October 23, 2015 / Phil Lesch

The Chronicle of Higher Education
October 21, 2015

Professors and graduate students must navigate all kinds of tricky topics in their relationships. Dissertation deadlines, Ph.D. career paths, and the occasional lapse in research ethics are just a few examples.

Now add to that list graduate-student unionization.

Or at least that’s what Harvard administrators think.
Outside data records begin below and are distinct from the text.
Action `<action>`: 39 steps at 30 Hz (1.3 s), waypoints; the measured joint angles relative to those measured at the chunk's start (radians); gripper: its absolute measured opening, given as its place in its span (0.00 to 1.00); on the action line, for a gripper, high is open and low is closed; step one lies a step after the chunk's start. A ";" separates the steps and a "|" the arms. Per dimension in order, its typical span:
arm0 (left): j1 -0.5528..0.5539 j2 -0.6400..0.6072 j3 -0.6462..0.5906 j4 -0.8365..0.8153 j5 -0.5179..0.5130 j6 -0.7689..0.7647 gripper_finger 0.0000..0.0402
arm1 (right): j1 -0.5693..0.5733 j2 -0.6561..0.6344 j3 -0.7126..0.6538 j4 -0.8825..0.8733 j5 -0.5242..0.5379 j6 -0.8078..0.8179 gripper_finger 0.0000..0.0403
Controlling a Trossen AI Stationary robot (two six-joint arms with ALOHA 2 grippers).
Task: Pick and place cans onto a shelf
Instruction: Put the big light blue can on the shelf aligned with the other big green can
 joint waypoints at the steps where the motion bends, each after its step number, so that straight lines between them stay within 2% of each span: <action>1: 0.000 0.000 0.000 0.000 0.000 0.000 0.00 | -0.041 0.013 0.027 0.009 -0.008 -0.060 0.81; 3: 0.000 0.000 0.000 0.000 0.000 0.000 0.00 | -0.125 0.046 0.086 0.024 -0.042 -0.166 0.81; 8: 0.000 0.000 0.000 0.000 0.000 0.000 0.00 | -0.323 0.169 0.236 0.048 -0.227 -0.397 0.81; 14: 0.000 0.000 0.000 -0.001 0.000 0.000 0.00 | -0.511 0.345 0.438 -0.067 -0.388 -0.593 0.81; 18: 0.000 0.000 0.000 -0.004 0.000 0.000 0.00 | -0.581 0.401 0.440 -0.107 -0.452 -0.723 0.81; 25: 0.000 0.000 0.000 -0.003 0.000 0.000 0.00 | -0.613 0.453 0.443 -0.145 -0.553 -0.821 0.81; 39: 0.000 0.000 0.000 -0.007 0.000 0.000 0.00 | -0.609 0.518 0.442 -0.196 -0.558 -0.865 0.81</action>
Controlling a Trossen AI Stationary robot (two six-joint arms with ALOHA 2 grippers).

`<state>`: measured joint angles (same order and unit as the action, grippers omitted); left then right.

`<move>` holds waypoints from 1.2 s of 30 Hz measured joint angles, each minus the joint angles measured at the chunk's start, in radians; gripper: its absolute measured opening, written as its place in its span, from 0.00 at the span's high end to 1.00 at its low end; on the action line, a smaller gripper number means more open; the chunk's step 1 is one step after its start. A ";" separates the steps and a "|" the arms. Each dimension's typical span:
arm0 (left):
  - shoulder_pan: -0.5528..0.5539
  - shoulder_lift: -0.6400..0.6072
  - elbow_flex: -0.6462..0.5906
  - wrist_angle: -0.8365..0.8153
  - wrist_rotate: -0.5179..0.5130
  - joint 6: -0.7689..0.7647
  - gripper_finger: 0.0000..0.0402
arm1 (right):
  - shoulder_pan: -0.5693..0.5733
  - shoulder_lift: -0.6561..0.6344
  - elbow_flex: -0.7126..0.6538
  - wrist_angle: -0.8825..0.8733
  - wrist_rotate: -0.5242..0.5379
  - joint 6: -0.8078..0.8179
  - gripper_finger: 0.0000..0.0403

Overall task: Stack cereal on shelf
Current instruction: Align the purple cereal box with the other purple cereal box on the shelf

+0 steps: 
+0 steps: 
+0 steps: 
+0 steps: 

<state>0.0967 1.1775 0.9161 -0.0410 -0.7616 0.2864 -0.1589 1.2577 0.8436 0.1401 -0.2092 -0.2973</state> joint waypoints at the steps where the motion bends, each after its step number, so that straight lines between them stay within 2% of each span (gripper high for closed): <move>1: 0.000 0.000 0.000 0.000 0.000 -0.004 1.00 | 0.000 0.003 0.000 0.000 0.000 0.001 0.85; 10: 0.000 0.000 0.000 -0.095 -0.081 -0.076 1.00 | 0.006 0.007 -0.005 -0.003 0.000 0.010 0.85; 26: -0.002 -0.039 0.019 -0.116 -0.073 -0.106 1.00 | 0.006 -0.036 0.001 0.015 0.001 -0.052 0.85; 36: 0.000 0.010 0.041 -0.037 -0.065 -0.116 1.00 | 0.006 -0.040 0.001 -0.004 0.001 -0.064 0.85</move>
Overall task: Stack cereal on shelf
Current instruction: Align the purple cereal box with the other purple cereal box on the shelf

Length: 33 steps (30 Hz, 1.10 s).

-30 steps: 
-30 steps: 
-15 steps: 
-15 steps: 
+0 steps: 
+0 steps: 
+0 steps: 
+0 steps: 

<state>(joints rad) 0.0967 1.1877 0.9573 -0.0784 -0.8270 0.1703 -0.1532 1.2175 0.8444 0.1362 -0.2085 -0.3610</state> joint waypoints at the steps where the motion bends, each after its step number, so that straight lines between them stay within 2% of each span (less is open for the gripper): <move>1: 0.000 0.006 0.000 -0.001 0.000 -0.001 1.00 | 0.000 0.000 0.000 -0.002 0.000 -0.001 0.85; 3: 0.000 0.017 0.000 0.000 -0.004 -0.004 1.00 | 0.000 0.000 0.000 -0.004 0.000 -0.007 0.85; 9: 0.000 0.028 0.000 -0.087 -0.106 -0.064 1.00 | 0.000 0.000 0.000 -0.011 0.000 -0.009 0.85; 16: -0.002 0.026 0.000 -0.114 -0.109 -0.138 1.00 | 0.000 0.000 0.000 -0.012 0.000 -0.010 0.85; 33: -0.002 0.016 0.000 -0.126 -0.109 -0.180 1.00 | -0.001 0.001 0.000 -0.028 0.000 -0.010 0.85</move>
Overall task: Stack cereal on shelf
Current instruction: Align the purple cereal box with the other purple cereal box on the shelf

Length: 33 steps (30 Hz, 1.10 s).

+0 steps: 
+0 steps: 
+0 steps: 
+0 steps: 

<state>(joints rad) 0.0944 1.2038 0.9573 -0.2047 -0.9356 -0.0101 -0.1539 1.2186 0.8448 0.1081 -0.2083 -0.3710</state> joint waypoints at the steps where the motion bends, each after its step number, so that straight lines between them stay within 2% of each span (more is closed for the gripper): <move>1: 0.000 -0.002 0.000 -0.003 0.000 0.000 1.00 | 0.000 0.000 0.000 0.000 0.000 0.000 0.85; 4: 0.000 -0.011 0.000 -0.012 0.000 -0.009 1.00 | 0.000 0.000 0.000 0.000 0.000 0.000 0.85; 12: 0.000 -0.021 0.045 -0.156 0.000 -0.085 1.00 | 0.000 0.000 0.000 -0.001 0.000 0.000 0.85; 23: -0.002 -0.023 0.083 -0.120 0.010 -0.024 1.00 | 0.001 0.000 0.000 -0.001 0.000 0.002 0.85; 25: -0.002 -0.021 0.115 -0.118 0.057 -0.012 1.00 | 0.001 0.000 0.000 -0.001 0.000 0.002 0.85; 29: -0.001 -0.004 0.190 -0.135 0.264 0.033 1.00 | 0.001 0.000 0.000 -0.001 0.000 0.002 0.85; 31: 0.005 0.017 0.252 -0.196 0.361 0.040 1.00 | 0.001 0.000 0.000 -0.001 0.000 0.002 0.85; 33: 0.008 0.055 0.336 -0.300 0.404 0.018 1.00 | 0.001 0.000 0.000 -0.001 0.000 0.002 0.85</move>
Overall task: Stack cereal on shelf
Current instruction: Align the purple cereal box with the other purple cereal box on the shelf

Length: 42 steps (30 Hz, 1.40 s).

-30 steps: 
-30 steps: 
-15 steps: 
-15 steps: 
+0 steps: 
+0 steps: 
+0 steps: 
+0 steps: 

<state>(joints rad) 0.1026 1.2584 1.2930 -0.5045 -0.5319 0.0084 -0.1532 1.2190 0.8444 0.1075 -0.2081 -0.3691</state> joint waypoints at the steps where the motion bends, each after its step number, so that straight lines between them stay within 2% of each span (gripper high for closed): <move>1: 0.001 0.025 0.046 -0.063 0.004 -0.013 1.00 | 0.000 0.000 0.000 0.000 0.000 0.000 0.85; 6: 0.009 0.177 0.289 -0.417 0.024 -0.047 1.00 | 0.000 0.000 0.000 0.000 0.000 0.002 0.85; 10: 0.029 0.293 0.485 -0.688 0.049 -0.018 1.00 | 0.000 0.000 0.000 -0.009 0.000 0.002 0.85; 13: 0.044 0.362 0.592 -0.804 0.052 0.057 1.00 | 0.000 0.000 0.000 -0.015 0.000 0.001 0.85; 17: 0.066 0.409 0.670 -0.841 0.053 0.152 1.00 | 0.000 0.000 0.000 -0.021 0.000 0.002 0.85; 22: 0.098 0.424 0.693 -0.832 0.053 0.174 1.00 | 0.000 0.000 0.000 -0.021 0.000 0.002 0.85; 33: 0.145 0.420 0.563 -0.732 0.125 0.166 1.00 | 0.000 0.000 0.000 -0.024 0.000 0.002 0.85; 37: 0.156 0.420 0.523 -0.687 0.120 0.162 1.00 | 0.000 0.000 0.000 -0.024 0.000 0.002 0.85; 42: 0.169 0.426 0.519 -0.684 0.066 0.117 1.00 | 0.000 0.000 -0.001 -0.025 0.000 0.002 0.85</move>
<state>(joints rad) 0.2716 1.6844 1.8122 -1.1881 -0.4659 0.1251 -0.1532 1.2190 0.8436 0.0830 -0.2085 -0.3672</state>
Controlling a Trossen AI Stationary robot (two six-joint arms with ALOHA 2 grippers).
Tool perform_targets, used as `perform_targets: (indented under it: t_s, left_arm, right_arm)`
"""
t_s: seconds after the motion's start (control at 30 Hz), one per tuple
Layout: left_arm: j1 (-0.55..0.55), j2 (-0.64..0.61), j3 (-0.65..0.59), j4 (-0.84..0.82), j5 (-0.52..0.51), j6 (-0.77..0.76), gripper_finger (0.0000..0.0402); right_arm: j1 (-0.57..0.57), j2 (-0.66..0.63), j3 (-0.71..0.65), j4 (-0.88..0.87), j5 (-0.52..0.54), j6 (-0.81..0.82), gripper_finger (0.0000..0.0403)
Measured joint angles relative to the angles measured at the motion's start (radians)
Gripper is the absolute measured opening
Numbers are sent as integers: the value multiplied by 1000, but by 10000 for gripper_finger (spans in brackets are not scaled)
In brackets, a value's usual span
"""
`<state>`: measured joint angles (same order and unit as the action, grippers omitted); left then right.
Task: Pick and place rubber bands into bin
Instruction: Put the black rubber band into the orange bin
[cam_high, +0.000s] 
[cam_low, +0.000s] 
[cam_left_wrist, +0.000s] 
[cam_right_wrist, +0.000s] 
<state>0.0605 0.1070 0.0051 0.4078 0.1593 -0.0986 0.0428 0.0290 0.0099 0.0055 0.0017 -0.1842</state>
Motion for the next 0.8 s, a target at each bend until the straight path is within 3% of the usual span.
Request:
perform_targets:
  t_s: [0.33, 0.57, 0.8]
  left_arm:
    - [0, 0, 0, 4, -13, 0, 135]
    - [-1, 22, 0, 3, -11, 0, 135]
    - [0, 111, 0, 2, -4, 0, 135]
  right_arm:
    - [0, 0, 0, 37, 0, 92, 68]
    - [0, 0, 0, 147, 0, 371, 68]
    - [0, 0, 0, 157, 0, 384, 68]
This month the university published a two-page "guide for discussion" to help faculty members talk with graduate students about unionizing. Harvard’s Graduate School of Arts and Sciences created the discussion guide after fielding inquiries from faculty members about a push by Harvard graduate students to establish ties with the United Auto Workers union.

The document lists 15 dos and don’ts, many of which seem like common sense: Don’t spy on union meetings. Don’t threaten students for supporting a union. Don’t interrogate students about union activity.

Yet the fact that Harvard felt the need to write such a guide is a sign of how much the unionization of graduate students is a growing issue, even though it exists at only one private university. And the guidelines do point to the tough spot faculty members can be in when stuck between administrators and students in this debate.

Some professors have viewed certain suggestions with skepticism: Do explain the downside of unionization, for example, and do correct misleading union statements. They note that there’s no "do" that says, Do explain the upside of unionization, and that the guide assumes that all faculty members are opposed to graduate-student unions.

"We have a university dedicated to the free exchange of ideas," says Alison Frank Johnson, director of graduate studies in Harvard’s history department. "We need to be particularly careful to make sure that the expression of all different kinds of ideas are welcome around a topic that has been polarizing at other institutions."